Description of the task:
Return the listing word for word, as given.

Data provided:
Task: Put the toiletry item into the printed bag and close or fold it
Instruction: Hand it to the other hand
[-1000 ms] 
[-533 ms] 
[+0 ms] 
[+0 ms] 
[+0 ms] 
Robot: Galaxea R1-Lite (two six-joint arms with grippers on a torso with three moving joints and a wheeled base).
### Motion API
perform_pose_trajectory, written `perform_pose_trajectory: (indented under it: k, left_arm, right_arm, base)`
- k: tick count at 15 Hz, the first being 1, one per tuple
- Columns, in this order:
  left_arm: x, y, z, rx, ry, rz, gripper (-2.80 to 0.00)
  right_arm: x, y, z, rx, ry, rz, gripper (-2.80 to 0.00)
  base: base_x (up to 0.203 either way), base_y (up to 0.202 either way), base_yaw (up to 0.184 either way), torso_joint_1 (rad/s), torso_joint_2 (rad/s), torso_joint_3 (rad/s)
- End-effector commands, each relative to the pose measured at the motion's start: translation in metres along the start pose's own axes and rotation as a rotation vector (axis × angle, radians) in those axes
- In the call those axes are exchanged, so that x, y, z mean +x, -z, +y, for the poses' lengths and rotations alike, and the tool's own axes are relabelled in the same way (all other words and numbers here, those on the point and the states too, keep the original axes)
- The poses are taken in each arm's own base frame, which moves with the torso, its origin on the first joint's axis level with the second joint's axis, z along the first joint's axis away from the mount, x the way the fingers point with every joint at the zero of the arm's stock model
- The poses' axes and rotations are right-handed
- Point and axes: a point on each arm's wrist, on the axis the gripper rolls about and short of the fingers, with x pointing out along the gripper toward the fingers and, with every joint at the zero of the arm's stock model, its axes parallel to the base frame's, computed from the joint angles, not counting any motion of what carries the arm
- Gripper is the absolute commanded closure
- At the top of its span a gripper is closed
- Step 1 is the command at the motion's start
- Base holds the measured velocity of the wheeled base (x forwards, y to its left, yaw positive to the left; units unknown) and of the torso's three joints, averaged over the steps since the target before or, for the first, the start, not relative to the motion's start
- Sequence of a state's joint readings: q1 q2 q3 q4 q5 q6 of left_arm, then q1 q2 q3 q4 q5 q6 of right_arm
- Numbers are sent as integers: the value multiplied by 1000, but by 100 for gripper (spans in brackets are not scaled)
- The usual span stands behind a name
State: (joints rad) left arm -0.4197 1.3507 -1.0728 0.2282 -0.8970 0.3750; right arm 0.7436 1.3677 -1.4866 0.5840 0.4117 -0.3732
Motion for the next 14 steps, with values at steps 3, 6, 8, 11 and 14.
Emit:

Solved problem:
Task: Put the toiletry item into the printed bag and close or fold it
Instruction: Hand it to the other hand
[-1000 ms] 
[-533 ms] 
[+0 ms] 
[+0 ms] 
[+0 ms] 
Robot: Galaxea R1-Lite (two six-joint arms with grippers on a torso with three moving joints and a wheeled base).
### Motion API
perform_pose_trajectory, written `perform_pose_trajectory: (indented under it: k, left_arm, right_arm, base)`
- k: tick count at 15 Hz, the first being 1, one per tuple
- Columns, in this order:
  left_arm: x, y, z, rx, ry, rz, gripper (-2.80 to 0.00)
  right_arm: x, y, z, rx, ry, rz, gripper (-2.80 to 0.00)
  base: base_x (up to 0.203 either way), base_y (up to 0.202 either way), base_yaw (up to 0.184 either way), torso_joint_1 (rad/s), torso_joint_2 (rad/s), torso_joint_3 (rad/s)
- End-effector commands, each relative to the pose measured at the motion's start: translation in metres along the start pose's own axes and rotation as a rotation vector (axis × angle, radians) in those axes
- In the call those axes are exchanged, so that x, y, z mean +x, -z, +y, for the poses' lengths and rotations alike, and the tool's own axes are relabelled in the same way (all other words and numbers here, those on the point and the states too, keep the original axes)
- The poses are taken in each arm's own base frame, which moves with the torso, its origin on the first joint's axis level with the second joint's axis, z along the first joint's axis away from the mount, x the way the fingers point with every joint at the zero of the arm's stock model
- The poses' axes and rotations are right-handed
- Point and axes: a point on each arm's wrist, on the axis the gripper rolls about and short of the fingers, with x pointing out along the gripper toward the fingers and, with every joint at the zero of the arm's stock model, its axes parallel to the base frame's, computed from the joint angles, not counting any motion of what carries the arm
- Gripper is the absolute commanded closure
- At the top of its span a gripper is closed
- Step 1 is the command at the motion's start
- Base holds the measured velocity of the wheeled base (x forwards, y to its left, yaw positive to the left; units unknown) and of the torso's three joints, averaged over the steps since the target before or, for the first, the start, not relative to the motion's start
- Sequence of a state's joint readings: q1 q2 q3 q4 q5 q6 of left_arm, then q1 q2 q3 q4 q5 q6 of right_arm
- Numbers are sent as integers: the value multiplied by 1000, but by 100 for gripper (spans in brackets are not scaled)
- The usual span stands behind a name
State: (joints rad) left arm -0.4197 1.3507 -1.0728 0.2282 -0.8970 0.3750; right arm 0.7436 1.3677 -1.4866 0.5840 0.4117 -0.3732
Motion for the next 14 steps, with values at steps 3, 6, 8, 11 and 14.
Emit:

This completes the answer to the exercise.